[Stored items]
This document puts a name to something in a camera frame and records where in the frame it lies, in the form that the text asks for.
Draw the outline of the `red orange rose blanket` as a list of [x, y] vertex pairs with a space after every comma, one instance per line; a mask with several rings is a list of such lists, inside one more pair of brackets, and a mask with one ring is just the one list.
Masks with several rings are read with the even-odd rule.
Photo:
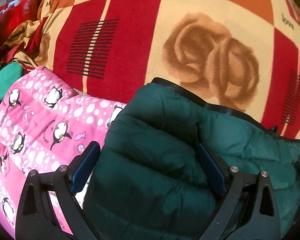
[[155, 77], [300, 139], [296, 0], [42, 0], [38, 65], [128, 102]]

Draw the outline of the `teal green garment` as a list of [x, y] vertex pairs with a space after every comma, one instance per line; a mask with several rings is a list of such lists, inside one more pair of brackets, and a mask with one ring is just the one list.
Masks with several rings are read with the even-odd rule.
[[4, 98], [5, 94], [23, 74], [23, 67], [17, 63], [12, 62], [0, 70], [0, 101]]

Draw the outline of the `pink penguin quilt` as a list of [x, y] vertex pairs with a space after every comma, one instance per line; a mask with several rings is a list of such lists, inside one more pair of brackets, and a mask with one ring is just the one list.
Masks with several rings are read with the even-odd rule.
[[79, 94], [46, 67], [19, 78], [0, 104], [0, 224], [15, 234], [26, 177], [69, 164], [92, 141], [104, 144], [124, 103]]

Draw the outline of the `red crumpled clothes pile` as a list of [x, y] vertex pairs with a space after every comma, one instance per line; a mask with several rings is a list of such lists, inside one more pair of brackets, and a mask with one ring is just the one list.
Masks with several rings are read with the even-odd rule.
[[10, 9], [8, 5], [0, 7], [0, 65], [4, 57], [1, 47], [20, 24], [37, 20], [40, 3], [41, 0], [21, 0]]

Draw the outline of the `dark green puffer jacket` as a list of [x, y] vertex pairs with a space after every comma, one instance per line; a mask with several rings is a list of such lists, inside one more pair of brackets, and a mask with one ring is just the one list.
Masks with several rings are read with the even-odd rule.
[[103, 239], [196, 239], [218, 206], [196, 147], [228, 166], [266, 171], [280, 239], [300, 236], [300, 140], [155, 78], [111, 123], [83, 210]]

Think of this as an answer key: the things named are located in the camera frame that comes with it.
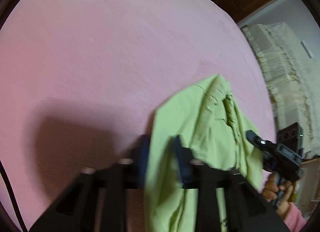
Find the person's right hand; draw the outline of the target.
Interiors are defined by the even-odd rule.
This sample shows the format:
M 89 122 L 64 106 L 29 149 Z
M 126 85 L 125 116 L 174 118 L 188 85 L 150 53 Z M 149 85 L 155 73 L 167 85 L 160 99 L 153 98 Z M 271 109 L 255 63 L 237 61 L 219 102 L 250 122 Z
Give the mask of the person's right hand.
M 290 181 L 285 181 L 283 184 L 276 185 L 276 176 L 275 174 L 270 174 L 268 180 L 265 182 L 265 186 L 262 190 L 262 196 L 267 202 L 278 199 L 277 193 L 283 192 L 283 196 L 278 205 L 277 214 L 281 217 L 282 220 L 285 219 L 289 213 L 290 203 L 289 199 L 293 192 L 293 185 Z

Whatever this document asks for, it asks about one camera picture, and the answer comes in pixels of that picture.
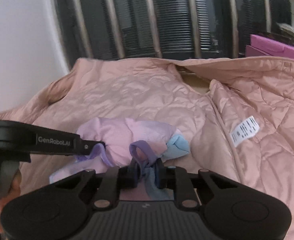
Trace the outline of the pink blue purple garment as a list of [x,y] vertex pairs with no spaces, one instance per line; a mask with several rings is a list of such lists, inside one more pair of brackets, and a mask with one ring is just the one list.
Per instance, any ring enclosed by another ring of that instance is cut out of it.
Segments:
[[77,156],[75,161],[50,175],[50,183],[67,178],[87,169],[97,173],[110,167],[124,167],[135,160],[142,173],[135,189],[124,190],[123,200],[172,200],[171,190],[158,189],[155,185],[157,158],[165,162],[188,155],[190,146],[181,131],[163,122],[136,121],[130,118],[93,118],[82,124],[77,132],[84,140],[102,141],[90,155]]

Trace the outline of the pink quilted jacket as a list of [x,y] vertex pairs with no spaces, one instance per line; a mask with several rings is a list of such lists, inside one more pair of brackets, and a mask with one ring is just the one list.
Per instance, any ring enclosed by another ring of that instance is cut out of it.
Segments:
[[177,127],[191,152],[168,165],[206,168],[280,199],[294,239],[294,60],[82,58],[25,105],[0,112],[71,133],[95,117]]

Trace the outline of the steel window railing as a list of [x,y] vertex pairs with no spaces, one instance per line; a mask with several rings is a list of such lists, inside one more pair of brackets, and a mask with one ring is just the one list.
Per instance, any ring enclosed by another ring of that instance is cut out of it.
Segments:
[[290,0],[52,0],[63,55],[244,57],[250,36],[291,24]]

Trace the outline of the magenta flat box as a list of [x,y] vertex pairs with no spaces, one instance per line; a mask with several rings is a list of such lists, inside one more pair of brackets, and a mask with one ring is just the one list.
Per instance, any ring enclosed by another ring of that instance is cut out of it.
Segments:
[[251,35],[250,45],[245,48],[245,56],[275,56],[294,59],[294,46],[267,37]]

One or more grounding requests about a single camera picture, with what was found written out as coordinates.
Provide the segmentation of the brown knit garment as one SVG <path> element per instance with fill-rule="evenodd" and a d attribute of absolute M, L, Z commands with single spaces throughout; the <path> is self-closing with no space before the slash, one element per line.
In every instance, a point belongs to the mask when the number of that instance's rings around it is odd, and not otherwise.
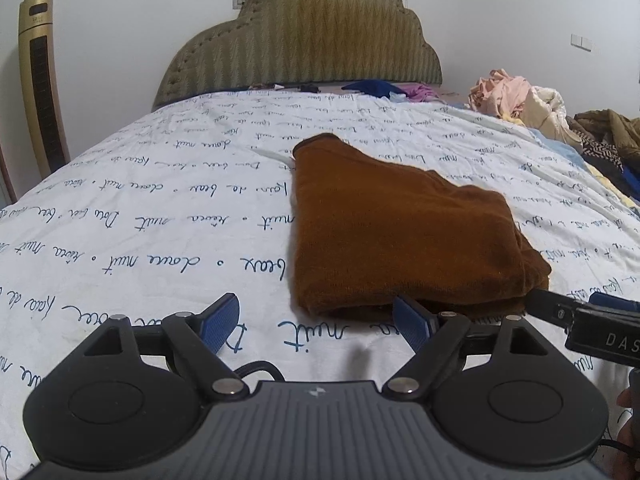
<path fill-rule="evenodd" d="M 506 199 L 383 162 L 331 133 L 296 145 L 292 292 L 310 314 L 372 316 L 395 297 L 476 318 L 518 313 L 550 264 Z"/>

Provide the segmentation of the dark clothes pile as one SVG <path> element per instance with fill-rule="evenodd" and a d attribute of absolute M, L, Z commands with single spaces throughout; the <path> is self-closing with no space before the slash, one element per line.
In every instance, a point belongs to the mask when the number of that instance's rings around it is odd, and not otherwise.
<path fill-rule="evenodd" d="M 588 110 L 567 121 L 582 139 L 582 158 L 624 195 L 639 200 L 639 118 Z"/>

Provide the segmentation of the cream clothes pile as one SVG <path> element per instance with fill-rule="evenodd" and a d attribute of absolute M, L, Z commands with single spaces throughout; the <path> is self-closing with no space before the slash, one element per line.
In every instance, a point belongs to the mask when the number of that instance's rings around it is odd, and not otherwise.
<path fill-rule="evenodd" d="M 531 86 L 518 118 L 547 139 L 562 142 L 578 152 L 582 150 L 582 138 L 570 130 L 566 106 L 558 90 Z"/>

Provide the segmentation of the pink clothes pile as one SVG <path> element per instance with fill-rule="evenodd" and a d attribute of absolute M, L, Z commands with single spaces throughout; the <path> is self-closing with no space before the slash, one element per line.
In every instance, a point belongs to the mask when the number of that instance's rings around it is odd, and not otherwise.
<path fill-rule="evenodd" d="M 510 76 L 505 70 L 492 70 L 470 89 L 469 106 L 474 112 L 518 122 L 531 88 L 532 85 L 522 76 Z"/>

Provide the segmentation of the white script-print bedsheet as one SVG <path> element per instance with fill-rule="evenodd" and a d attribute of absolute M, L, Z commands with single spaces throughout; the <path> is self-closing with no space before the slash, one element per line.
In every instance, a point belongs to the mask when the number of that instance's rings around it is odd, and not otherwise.
<path fill-rule="evenodd" d="M 387 323 L 294 307 L 293 150 L 322 132 L 369 156 L 502 194 L 550 263 L 554 292 L 639 296 L 639 220 L 539 134 L 442 103 L 358 94 L 222 92 L 120 129 L 1 213 L 1 474 L 37 461 L 22 423 L 32 389 L 96 326 L 198 312 L 225 292 L 230 366 L 291 380 L 384 382 L 410 354 Z"/>

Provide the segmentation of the purple garment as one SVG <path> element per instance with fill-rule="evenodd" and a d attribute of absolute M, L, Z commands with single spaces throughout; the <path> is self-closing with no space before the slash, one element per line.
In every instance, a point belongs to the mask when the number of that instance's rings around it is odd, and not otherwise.
<path fill-rule="evenodd" d="M 422 84 L 422 82 L 398 84 L 398 88 L 404 92 L 407 99 L 413 103 L 442 102 L 437 91 L 427 84 Z"/>

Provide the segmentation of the blue garment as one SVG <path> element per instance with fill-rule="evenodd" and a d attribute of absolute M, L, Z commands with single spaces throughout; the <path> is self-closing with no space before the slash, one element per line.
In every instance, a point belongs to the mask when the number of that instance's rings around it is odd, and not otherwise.
<path fill-rule="evenodd" d="M 390 99 L 392 96 L 406 96 L 407 92 L 382 79 L 361 79 L 350 84 L 345 84 L 342 90 L 356 91 L 366 96 Z"/>

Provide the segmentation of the gold tower fan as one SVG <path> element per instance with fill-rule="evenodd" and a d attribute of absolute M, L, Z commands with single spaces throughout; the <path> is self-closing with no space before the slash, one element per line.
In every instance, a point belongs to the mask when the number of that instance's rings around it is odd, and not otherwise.
<path fill-rule="evenodd" d="M 53 0 L 21 2 L 18 62 L 29 136 L 46 178 L 70 162 L 54 65 Z"/>

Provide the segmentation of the olive padded headboard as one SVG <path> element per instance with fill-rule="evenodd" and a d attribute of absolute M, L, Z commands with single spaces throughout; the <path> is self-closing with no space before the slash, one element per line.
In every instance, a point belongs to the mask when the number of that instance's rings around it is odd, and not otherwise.
<path fill-rule="evenodd" d="M 246 0 L 175 54 L 152 107 L 252 84 L 359 79 L 442 83 L 420 18 L 402 0 Z"/>

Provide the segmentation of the white wall switch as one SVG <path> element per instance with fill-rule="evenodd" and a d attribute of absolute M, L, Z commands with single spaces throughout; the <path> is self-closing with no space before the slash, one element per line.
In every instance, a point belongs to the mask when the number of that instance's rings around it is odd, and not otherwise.
<path fill-rule="evenodd" d="M 570 45 L 586 52 L 592 51 L 592 41 L 587 37 L 571 34 Z"/>

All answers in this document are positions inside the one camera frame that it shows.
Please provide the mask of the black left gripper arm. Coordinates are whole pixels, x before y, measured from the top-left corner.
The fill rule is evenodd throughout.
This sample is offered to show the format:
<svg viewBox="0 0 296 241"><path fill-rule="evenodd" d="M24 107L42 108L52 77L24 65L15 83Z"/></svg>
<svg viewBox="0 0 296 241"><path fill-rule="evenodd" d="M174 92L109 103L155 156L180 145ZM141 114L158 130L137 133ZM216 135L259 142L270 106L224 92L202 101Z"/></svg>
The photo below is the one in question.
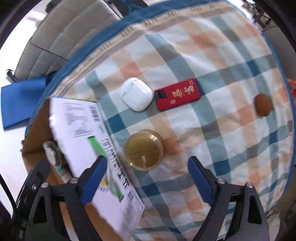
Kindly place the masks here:
<svg viewBox="0 0 296 241"><path fill-rule="evenodd" d="M46 181L50 172L49 162L46 159L41 159L34 169L29 172L16 200L13 199L6 182L1 178L1 187L13 208L13 214L10 214L1 204L1 240L25 239L27 222L33 202L41 184Z"/></svg>

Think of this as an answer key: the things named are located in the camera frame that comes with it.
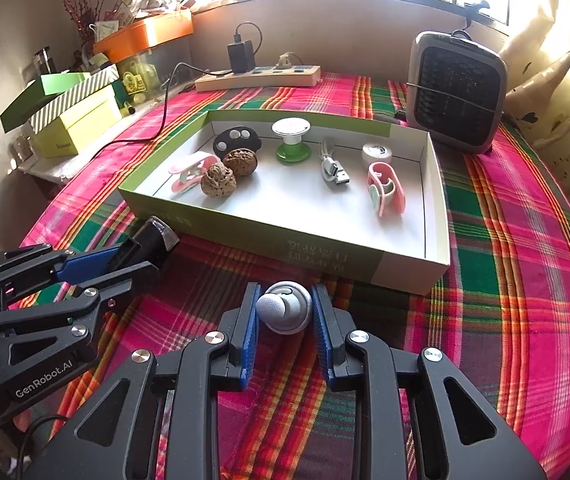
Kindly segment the grey portable heater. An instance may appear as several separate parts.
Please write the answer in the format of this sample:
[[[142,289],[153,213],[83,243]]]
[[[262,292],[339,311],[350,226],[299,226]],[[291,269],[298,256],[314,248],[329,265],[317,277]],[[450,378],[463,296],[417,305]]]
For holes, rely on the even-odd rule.
[[[405,118],[466,153],[489,150],[501,122],[507,70],[463,30],[421,32],[412,44]]]

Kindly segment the orange storage box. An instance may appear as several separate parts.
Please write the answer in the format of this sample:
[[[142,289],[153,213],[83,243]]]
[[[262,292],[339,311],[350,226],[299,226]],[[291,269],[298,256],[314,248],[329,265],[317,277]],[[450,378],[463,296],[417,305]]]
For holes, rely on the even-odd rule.
[[[110,63],[117,64],[159,44],[192,35],[193,32],[190,10],[158,14],[135,21],[107,36],[93,46],[93,53],[102,53]]]

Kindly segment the pink cable winder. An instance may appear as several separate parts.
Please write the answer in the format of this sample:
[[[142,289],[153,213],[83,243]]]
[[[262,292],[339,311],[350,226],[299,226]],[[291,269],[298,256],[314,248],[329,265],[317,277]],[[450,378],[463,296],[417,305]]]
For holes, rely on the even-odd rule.
[[[169,174],[174,176],[171,191],[175,194],[189,191],[190,188],[199,183],[207,170],[217,162],[220,162],[218,156],[202,151],[182,158],[168,170]]]

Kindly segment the black oval remote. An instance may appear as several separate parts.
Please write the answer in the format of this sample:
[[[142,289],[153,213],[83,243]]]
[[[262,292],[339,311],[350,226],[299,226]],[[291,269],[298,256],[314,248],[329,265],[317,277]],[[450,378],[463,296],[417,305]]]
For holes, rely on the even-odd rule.
[[[249,127],[236,126],[224,130],[213,139],[213,152],[223,159],[235,150],[257,152],[262,148],[262,141],[256,131]]]

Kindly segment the yellow toy figure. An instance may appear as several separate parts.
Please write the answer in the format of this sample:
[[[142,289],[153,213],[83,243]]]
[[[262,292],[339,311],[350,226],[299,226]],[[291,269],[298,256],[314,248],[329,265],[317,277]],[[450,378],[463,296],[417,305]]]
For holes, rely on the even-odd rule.
[[[140,58],[133,58],[121,62],[118,70],[133,105],[141,105],[158,96],[160,79],[153,64],[143,62]]]

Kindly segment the green white cardboard box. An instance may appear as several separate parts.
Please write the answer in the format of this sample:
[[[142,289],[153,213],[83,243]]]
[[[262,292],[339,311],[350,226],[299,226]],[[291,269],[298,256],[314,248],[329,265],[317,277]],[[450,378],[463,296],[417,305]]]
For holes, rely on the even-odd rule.
[[[177,232],[340,278],[426,295],[451,263],[448,213],[430,135],[389,122],[311,113],[303,140],[310,157],[283,164],[272,125],[278,110],[209,110],[134,169],[120,193],[139,218],[156,216]],[[198,185],[171,191],[168,170],[182,158],[213,154],[219,133],[252,128],[262,141],[258,167],[239,178],[226,198],[207,197]],[[404,214],[379,218],[369,191],[362,146],[392,151],[404,189]]]

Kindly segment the black charger adapter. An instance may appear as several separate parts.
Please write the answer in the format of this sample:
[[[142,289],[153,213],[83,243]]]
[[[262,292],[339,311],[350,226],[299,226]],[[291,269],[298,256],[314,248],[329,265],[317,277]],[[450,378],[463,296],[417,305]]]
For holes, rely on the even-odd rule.
[[[255,51],[250,40],[228,44],[227,54],[233,74],[249,73],[256,68]]]

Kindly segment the green white cable spool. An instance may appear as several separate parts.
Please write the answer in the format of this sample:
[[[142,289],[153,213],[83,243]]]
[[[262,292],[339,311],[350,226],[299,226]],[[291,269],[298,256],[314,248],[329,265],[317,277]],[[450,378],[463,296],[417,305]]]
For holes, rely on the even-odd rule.
[[[298,164],[311,155],[311,148],[303,142],[303,137],[309,132],[311,124],[305,118],[286,117],[277,120],[272,125],[272,132],[282,143],[277,147],[276,158],[283,164]]]

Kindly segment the yellow green shoebox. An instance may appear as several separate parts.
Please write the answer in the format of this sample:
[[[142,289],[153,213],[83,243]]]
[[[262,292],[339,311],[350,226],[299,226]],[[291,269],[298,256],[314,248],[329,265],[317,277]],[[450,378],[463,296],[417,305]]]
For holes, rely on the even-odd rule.
[[[64,110],[52,101],[30,120],[37,153],[44,158],[78,155],[89,144],[122,119],[112,86]]]

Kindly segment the plaid bed cloth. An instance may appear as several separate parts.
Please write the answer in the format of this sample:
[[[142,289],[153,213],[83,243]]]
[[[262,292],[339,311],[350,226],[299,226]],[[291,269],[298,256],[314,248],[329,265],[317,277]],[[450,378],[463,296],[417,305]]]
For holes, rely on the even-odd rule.
[[[138,228],[118,193],[126,175],[206,110],[304,110],[381,119],[405,105],[401,82],[326,74],[311,89],[186,92],[163,102],[52,200],[27,244],[84,252]],[[427,296],[327,276],[337,307],[392,347],[441,349],[556,479],[570,467],[570,203],[512,127],[472,156],[437,147],[448,205],[451,264]],[[140,304],[106,320],[100,362],[14,420],[70,416],[131,352],[178,350],[218,324],[250,281],[306,284],[317,274],[186,237]],[[260,335],[253,379],[219,399],[226,479],[347,479],[349,393],[326,388],[311,333]]]

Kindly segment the brown walnut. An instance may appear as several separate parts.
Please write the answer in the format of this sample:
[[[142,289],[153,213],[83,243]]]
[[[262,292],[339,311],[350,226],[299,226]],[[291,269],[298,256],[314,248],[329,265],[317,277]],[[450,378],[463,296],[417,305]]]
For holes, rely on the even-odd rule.
[[[234,172],[223,162],[212,164],[200,179],[200,189],[207,197],[226,198],[237,188]]]
[[[258,167],[257,155],[249,148],[235,148],[223,157],[222,162],[237,178],[249,177]]]

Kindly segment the beige plug on strip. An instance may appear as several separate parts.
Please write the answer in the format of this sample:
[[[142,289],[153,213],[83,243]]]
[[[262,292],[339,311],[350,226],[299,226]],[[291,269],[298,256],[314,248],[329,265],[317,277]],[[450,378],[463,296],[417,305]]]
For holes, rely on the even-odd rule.
[[[275,68],[277,70],[290,70],[294,66],[293,56],[291,52],[281,54]]]

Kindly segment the beige power strip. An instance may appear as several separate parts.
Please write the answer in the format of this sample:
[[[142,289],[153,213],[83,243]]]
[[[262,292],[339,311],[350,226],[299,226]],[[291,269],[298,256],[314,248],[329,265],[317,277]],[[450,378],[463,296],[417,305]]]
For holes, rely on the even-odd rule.
[[[224,76],[204,75],[195,81],[197,92],[264,87],[311,88],[321,80],[321,67],[293,65],[288,68],[260,66],[251,72]]]

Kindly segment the black rectangular device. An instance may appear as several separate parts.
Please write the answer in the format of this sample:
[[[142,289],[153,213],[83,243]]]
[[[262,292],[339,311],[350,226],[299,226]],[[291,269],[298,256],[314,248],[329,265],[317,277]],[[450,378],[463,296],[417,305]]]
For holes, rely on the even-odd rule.
[[[106,270],[118,271],[144,261],[160,268],[179,243],[179,235],[165,221],[151,216],[119,245]]]

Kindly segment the green box lid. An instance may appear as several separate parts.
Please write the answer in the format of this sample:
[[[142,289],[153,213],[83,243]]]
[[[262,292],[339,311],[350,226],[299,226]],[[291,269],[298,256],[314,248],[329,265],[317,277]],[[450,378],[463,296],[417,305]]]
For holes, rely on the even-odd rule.
[[[89,77],[90,74],[84,72],[38,76],[1,113],[0,121],[4,132],[20,128],[46,104]]]

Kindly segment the cream heart curtain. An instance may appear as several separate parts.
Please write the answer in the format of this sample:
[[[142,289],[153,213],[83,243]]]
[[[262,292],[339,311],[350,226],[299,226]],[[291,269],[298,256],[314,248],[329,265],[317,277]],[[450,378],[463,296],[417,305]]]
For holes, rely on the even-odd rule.
[[[506,114],[570,203],[570,0],[512,0]]]

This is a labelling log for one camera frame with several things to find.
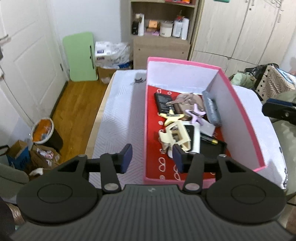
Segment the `black square device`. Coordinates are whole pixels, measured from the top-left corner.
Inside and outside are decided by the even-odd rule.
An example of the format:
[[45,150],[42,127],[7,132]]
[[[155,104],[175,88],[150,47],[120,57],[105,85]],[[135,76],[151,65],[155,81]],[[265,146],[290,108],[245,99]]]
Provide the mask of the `black square device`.
[[200,154],[203,154],[207,158],[214,159],[220,154],[226,154],[226,149],[227,144],[224,141],[218,140],[218,144],[213,145],[200,138]]

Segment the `AA battery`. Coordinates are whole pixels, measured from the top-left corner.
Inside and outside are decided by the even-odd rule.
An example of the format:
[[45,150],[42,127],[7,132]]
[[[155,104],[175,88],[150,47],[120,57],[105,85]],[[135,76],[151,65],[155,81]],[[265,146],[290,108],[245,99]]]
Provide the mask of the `AA battery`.
[[218,144],[218,140],[216,140],[216,139],[214,139],[214,138],[212,138],[212,137],[209,137],[209,136],[207,136],[207,135],[203,135],[203,134],[201,134],[201,135],[200,135],[200,138],[201,138],[201,140],[203,140],[203,141],[205,141],[205,142],[208,142],[208,143],[211,143],[211,144],[213,144],[213,145],[217,145],[217,144]]

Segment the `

_Task brief_:
Wherever the word "yellow" appears in the entries above, copy that whole line.

_Answer_:
Kindly segment the yellow toy figure. An instance may appear as several separate parts.
Kindly segment the yellow green shoebox. An instance may appear as several separate parts.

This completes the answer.